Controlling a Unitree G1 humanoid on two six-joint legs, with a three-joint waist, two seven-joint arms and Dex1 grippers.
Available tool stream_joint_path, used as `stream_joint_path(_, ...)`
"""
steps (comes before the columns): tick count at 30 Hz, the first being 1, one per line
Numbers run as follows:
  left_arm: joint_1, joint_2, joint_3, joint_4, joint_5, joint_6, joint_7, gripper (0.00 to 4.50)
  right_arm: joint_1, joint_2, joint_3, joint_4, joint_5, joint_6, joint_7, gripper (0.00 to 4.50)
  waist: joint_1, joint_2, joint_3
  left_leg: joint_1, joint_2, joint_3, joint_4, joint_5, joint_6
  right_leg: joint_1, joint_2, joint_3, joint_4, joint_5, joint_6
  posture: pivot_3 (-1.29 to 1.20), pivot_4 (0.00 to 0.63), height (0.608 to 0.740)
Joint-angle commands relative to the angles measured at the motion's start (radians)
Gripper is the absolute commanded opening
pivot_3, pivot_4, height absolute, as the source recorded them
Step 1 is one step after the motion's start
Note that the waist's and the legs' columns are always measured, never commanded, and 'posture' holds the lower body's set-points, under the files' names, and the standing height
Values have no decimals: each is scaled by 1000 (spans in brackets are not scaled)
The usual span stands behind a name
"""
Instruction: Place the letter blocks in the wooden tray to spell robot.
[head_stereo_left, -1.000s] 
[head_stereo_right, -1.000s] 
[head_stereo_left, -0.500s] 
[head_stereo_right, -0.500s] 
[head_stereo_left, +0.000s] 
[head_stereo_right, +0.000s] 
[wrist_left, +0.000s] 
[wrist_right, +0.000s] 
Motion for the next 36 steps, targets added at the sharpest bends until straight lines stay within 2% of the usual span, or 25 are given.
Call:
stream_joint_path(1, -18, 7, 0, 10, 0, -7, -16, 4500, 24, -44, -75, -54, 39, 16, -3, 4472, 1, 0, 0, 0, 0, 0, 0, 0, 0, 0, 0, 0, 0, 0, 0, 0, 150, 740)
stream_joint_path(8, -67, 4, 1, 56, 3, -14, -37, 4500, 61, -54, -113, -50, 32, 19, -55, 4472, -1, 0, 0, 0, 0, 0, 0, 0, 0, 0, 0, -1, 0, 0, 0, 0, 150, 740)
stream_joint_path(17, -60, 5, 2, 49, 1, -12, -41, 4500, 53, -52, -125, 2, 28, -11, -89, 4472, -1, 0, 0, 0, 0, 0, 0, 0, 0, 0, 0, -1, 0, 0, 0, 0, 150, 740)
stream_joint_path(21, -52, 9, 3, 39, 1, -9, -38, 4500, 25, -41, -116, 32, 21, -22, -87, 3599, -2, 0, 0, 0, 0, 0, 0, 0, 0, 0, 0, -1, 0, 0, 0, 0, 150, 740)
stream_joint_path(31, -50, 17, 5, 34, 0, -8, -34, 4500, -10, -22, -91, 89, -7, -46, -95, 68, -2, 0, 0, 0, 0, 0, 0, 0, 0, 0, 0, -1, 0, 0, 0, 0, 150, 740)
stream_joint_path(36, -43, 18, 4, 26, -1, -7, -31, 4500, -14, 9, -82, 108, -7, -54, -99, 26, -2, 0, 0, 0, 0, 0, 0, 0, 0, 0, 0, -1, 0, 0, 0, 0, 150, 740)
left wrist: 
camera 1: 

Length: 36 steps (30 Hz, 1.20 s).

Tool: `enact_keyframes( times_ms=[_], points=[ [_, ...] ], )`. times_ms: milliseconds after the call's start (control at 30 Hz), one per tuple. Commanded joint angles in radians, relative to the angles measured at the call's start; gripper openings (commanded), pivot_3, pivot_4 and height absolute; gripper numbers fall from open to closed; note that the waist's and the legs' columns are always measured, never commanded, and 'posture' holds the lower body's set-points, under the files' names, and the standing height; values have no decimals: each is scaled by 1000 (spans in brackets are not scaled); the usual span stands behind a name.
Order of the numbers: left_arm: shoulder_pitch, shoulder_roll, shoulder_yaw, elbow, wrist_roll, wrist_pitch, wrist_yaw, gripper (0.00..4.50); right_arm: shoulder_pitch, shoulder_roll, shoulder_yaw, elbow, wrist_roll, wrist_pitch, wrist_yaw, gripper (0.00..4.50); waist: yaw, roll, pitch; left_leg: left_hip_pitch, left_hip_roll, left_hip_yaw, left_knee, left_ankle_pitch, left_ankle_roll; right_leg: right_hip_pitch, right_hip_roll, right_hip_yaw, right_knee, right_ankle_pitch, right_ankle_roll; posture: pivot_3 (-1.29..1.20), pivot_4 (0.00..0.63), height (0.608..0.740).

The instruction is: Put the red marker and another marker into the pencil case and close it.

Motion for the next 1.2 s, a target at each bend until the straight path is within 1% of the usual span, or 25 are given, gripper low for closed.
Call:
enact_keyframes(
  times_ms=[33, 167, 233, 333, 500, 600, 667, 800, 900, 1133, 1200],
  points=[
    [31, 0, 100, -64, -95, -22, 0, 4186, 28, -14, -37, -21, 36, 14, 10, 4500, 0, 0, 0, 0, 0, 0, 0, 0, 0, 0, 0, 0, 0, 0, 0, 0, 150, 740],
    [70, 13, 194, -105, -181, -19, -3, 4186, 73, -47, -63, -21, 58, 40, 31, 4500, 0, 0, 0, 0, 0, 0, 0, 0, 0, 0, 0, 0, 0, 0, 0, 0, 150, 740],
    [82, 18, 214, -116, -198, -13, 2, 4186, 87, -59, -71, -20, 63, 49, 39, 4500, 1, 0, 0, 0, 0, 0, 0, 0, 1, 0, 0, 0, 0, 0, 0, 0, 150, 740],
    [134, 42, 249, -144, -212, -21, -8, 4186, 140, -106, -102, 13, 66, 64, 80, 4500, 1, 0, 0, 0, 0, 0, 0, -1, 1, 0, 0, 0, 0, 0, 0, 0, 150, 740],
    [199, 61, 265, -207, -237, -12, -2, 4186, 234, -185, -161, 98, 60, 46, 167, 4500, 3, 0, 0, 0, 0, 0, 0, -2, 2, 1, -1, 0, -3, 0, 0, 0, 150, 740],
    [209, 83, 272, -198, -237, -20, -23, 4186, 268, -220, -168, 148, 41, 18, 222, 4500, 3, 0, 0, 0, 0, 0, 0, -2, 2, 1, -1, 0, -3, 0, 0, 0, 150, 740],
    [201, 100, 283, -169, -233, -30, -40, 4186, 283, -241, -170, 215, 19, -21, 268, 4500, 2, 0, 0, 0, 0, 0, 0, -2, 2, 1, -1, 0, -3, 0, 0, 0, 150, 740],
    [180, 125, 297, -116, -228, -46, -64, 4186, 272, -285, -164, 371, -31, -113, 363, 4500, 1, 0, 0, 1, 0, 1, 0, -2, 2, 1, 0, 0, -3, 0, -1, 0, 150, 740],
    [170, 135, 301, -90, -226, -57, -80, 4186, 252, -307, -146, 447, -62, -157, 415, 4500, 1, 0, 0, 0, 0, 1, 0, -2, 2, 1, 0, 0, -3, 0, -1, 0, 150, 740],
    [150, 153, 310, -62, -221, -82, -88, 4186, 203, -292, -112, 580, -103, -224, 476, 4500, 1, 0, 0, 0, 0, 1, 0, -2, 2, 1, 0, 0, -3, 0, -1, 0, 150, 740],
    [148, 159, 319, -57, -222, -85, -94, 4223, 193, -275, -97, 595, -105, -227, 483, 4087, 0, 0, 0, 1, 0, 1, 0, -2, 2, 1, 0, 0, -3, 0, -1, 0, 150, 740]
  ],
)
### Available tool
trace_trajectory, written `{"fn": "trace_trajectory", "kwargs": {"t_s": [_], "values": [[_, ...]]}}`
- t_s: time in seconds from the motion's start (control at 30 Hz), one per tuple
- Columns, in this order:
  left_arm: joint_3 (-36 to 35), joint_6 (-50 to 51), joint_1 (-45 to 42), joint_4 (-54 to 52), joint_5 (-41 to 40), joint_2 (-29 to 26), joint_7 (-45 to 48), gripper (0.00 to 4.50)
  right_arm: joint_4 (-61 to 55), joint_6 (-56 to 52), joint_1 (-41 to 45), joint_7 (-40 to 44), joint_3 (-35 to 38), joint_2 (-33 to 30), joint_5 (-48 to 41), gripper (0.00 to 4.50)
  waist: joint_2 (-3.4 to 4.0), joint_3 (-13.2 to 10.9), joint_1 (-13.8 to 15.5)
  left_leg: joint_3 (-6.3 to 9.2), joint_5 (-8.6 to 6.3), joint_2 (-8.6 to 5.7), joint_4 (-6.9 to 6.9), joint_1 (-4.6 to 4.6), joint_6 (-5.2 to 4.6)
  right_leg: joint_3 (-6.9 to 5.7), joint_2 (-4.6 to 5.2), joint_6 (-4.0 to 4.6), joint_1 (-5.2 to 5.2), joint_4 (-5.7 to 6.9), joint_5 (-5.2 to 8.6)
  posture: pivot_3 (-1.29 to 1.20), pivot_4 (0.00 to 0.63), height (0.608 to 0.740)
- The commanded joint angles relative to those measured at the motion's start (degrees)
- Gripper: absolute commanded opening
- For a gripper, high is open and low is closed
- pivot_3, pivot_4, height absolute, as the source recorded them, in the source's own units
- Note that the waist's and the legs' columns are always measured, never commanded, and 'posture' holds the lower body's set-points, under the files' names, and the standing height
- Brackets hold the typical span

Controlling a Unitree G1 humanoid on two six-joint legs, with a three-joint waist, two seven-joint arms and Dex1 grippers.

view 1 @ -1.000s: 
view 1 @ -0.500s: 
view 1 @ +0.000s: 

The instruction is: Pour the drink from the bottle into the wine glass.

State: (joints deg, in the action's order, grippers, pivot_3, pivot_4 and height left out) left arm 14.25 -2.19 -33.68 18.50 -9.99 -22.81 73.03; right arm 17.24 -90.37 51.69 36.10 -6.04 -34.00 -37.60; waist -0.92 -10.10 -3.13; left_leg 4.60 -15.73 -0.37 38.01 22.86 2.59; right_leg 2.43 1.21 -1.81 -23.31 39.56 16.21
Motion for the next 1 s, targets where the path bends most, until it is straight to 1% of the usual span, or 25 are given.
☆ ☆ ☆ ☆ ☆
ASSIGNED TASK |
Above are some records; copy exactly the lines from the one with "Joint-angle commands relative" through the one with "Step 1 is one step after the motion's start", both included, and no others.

REPLY |
Joint-angle commands relative to the angles measured at the motion's start (radians)
Gripper is the absolute commanded opening
pivot_3, pivot_4, height absolute, as the source recorded them
Step 1 is one step after the motion's start

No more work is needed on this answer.